I immediately think of what Kali did to Murphy,
planting a tracker. I impulsively reach out, put my hand around the
back of her armored collar. She tenses, but doesn’t try to back
away. She’s trying to trust me. But…

“Bel?” I call out. “Are you with me?”

“No hard questions…” he grumbles.

“I need to give the Lieutenant a tracker UNMAC won’t
detect.”

“I
know
you haven’t forgotten how to kiss a
girl… I did walk in on you and dear Kali that one time… It was
quite the show…Okay,
two
times… You really need to learn how
to lock a door…”

His inappropriate sense of humor is intact, even if
it does make Straker go even tenser.

“I’m carrying an unknown seed,” I remind him.

“Unless you’re planning on taking the pretty
Lieutenant behind a dune for my romance novel fantasy, we won’t be
meeting any more of your ex-girlfriends…”

(Now Straker really does look scared.)


Kiss her
…” he prods, whining histrionically.
“I’m
tired
. I’m
hungry
. I want to go
home

This isn’t fun anymore…”

“Anton Staley,” I let Straker off the hook, letting
go of her. “He’s one of my friends.

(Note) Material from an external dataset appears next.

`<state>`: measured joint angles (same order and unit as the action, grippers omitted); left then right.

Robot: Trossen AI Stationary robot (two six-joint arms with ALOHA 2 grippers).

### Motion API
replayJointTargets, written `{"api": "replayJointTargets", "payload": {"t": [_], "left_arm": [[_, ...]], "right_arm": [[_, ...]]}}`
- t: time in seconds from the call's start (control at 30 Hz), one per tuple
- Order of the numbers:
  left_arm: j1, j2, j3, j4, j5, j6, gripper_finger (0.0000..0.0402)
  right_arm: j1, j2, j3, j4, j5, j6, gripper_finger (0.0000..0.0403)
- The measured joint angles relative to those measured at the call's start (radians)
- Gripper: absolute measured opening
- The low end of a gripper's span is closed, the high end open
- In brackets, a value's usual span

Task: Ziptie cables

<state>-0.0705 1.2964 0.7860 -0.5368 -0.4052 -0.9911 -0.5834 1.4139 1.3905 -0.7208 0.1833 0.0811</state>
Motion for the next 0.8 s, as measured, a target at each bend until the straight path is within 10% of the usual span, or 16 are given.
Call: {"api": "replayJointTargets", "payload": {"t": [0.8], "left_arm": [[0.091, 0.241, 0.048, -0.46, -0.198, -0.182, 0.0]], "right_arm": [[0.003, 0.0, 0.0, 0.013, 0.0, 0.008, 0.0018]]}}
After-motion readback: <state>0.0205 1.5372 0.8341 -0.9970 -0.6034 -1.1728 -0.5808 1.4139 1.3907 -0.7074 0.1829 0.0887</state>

He’s got a secret flash Link to
me. He’ll let me know what…”

She pulls her mask off, leans in, cups my face in her
hands and kisses me. It’s sweet and awkward (and no more
ex-girlfriends are made). I subtly plant my tracker, let it work
its way in to hide itself in her cellular structure, to sit
undetectably inert until her limbic system triggers an emergency
signal. Or she gets badly hurt. Or killed.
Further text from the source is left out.